To varying degrees, this has been my mantra as of late.

If I'm honest, this has been my mantra for the past six or more years. But even more so during the past 2-3 weeks.

We went from making Holy Week and Easter plans at the church I lead, to figuring out how to make my guitar sound decent over a microphone plugged into my iphone that I brought 10 days ago when the entire model of my job shifted.

Just a few days ago I used to meet up with people every day, and dream about crafting meaningful worship gatherings for people to connect with God and others while curating small groups and pastoral counseling environments to help people along the Journey.

I left much of this behind two weeks ago when I began working overtime trying to keep people connected to God and others during the first major pandemic in our lifetimes.
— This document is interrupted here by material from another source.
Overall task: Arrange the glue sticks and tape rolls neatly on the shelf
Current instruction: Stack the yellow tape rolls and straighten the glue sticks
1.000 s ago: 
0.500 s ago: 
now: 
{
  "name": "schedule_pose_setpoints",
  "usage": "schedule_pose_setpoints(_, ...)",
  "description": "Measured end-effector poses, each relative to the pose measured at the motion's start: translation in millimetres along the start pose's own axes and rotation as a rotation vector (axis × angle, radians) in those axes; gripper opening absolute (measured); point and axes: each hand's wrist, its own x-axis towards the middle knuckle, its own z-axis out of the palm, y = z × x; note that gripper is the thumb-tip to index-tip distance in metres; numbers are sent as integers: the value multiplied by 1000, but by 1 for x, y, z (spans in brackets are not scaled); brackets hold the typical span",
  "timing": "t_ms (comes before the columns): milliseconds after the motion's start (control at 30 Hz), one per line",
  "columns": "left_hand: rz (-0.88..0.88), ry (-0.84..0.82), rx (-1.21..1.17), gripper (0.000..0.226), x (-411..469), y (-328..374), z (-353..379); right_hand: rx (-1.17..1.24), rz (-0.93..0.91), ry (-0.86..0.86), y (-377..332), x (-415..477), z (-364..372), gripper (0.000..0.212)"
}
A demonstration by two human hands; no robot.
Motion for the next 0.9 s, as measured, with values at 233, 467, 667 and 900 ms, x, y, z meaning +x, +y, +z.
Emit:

I wasn't prepared for this.

As I've been checking in with myself, and with other pastors over the past two weeks, the common theme I'm sensing in myself, and hearing from others, is that of exhaustion, overwhelm, helplessness, and a loss of control.

We are scared.
We don't know if our churches can survive financially.
We don't know how to care for people without being in a room together.
We're doing our absolute best, but it never feels like enough.
(this is the weight most pastors carry most of the time)

But as I've read and reflected on all of this in my own heart, I think the deeper stream that needs to be tended to is grief.

We have all lost something meaningful to us in a matter of days.

We all have the potential of losing people we love, people we worship alongside and create a community with, over the course of the coming days and weeks.